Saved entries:
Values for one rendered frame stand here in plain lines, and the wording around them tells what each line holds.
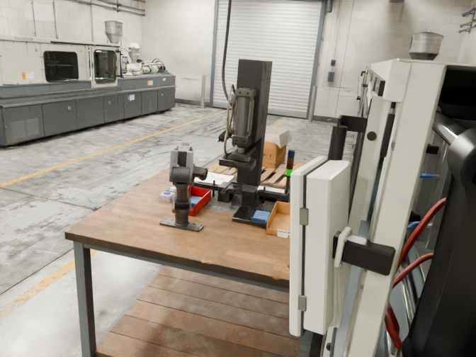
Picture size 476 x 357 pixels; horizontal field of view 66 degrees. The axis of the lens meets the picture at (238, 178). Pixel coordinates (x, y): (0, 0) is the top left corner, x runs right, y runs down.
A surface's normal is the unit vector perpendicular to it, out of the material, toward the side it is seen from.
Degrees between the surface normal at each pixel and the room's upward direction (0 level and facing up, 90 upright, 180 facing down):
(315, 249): 90
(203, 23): 90
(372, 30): 90
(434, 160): 90
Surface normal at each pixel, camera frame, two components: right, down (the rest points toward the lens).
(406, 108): -0.32, 0.29
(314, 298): -0.51, 0.24
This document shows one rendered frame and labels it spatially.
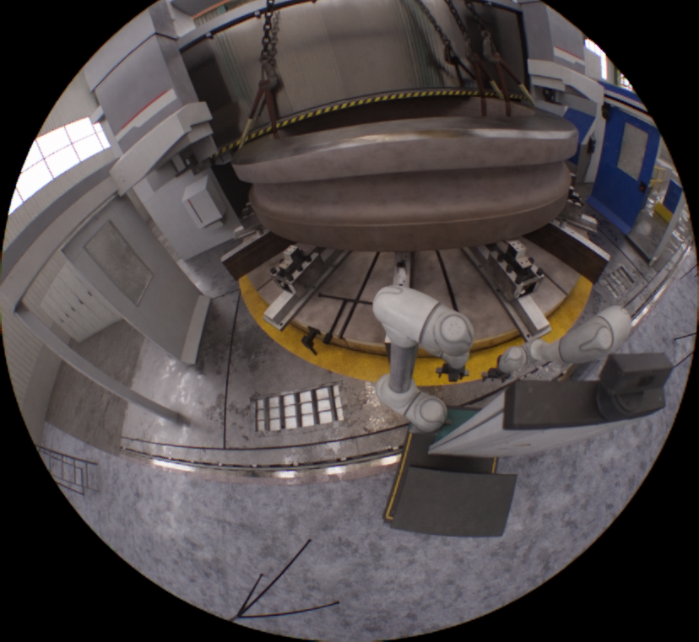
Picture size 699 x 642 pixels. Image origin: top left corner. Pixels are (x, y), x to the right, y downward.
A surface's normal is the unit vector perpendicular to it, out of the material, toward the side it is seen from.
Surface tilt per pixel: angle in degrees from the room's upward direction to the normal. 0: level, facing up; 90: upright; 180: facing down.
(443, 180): 90
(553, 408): 0
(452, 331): 23
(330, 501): 0
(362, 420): 0
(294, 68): 90
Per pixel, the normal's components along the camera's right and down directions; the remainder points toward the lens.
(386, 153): -0.21, 0.77
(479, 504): -0.23, -0.64
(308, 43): 0.18, 0.72
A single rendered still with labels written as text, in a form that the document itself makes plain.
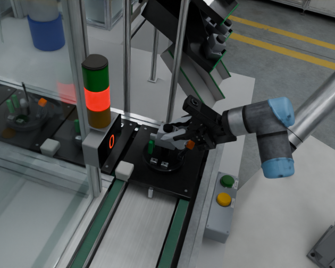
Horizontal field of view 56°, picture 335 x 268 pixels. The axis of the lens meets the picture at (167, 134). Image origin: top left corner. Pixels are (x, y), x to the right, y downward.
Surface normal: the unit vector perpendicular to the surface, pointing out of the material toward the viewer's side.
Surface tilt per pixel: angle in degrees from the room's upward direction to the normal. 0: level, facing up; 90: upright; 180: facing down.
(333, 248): 90
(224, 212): 0
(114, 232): 0
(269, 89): 0
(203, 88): 45
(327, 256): 90
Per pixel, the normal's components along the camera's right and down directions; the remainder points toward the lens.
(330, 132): 0.10, -0.69
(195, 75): 0.69, -0.22
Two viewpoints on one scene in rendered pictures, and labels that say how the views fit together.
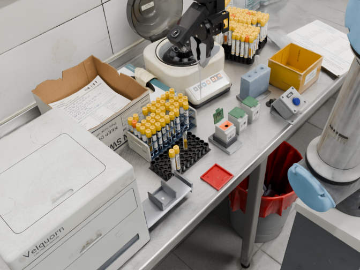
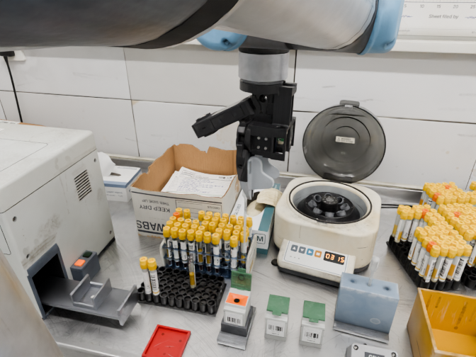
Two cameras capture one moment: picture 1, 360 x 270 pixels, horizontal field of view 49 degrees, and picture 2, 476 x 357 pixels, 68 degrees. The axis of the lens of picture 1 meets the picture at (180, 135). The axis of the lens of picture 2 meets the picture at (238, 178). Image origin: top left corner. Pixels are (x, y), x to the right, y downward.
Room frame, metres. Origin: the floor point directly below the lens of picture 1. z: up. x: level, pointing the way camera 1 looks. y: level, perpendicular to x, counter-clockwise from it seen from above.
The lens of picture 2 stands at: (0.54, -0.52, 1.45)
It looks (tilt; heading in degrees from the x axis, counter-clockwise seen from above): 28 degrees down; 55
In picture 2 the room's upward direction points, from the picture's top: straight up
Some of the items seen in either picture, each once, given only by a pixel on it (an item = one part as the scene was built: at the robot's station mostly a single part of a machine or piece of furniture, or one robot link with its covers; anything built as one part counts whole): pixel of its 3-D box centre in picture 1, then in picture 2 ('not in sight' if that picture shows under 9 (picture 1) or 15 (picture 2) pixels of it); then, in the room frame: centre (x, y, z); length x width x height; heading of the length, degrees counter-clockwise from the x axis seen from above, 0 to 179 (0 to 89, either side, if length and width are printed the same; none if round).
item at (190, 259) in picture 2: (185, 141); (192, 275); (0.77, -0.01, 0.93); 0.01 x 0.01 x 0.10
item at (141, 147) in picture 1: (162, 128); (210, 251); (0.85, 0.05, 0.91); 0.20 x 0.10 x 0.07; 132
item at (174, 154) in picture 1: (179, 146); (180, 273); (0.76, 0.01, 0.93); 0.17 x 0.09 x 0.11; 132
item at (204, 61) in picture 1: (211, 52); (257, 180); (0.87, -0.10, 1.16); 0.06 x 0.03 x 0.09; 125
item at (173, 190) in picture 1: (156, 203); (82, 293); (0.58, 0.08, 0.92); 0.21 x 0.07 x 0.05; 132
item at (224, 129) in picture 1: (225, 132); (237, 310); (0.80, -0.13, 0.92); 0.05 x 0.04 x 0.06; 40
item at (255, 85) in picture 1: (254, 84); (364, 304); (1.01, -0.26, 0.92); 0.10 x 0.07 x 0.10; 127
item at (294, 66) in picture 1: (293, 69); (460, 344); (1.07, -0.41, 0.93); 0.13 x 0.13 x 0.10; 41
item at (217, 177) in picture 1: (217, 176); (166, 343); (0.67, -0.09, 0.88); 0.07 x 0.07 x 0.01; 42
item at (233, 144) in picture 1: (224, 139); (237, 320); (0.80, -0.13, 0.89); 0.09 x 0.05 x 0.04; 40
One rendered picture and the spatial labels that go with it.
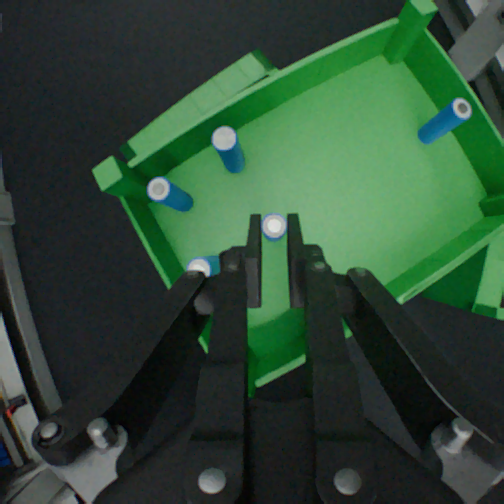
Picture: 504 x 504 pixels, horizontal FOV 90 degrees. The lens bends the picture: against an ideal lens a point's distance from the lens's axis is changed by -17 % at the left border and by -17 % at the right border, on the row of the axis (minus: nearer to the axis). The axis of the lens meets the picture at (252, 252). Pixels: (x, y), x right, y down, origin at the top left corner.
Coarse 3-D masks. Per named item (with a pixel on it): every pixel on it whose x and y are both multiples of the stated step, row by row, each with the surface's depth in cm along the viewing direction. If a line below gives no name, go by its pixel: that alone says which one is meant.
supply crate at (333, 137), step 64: (320, 64) 23; (384, 64) 26; (448, 64) 21; (192, 128) 22; (256, 128) 27; (320, 128) 26; (384, 128) 26; (128, 192) 23; (192, 192) 27; (256, 192) 27; (320, 192) 26; (384, 192) 26; (448, 192) 26; (192, 256) 27; (384, 256) 26; (448, 256) 22; (256, 320) 27; (256, 384) 22
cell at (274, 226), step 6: (270, 216) 20; (276, 216) 20; (282, 216) 20; (264, 222) 21; (270, 222) 20; (276, 222) 20; (282, 222) 20; (264, 228) 21; (270, 228) 20; (276, 228) 20; (282, 228) 20; (264, 234) 21; (270, 234) 21; (276, 234) 20; (282, 234) 20; (270, 240) 24; (276, 240) 24
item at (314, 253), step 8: (312, 248) 17; (320, 248) 17; (312, 256) 16; (320, 256) 16; (336, 280) 14; (344, 280) 14; (304, 288) 15; (336, 288) 13; (344, 288) 13; (304, 296) 15; (344, 296) 13; (352, 296) 13; (344, 304) 14; (352, 304) 13; (360, 304) 13; (344, 312) 14; (352, 312) 14; (360, 312) 13
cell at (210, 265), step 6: (198, 258) 21; (204, 258) 21; (210, 258) 22; (216, 258) 25; (192, 264) 21; (198, 264) 21; (204, 264) 21; (210, 264) 21; (216, 264) 23; (186, 270) 21; (204, 270) 21; (210, 270) 21; (216, 270) 23
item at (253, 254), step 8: (256, 216) 20; (256, 224) 19; (248, 232) 18; (256, 232) 17; (248, 240) 16; (256, 240) 16; (248, 248) 15; (256, 248) 15; (248, 256) 15; (256, 256) 15; (248, 264) 15; (256, 264) 15; (248, 272) 15; (256, 272) 15; (248, 280) 15; (256, 280) 15; (248, 288) 15; (256, 288) 15; (248, 296) 15; (256, 296) 15; (248, 304) 16; (256, 304) 16

_Instructions to follow_
Transcribe each line of the data above, unaltered, from the one where "Surface normal: the" appears to the one where "Two viewpoints on" appears, inclusive of both.

_Your response_
Surface normal: the unit vector perpendicular to the surface, pointing out of the material toward the viewer's side.
Surface tilt per pixel: angle in degrees from the room's upward direction to the normal. 0: level, facing up; 90: upright; 180: facing down.
(333, 248): 90
(224, 212): 0
(114, 232): 0
(269, 89): 0
(203, 88): 45
(327, 256): 90
Per pixel, the normal's components along the camera's right and down directions; the remainder points toward the lens.
(330, 132): 0.10, -0.69
(195, 75): 0.69, -0.22
Two viewpoints on one scene in rendered pictures, and labels that say how the views fit together.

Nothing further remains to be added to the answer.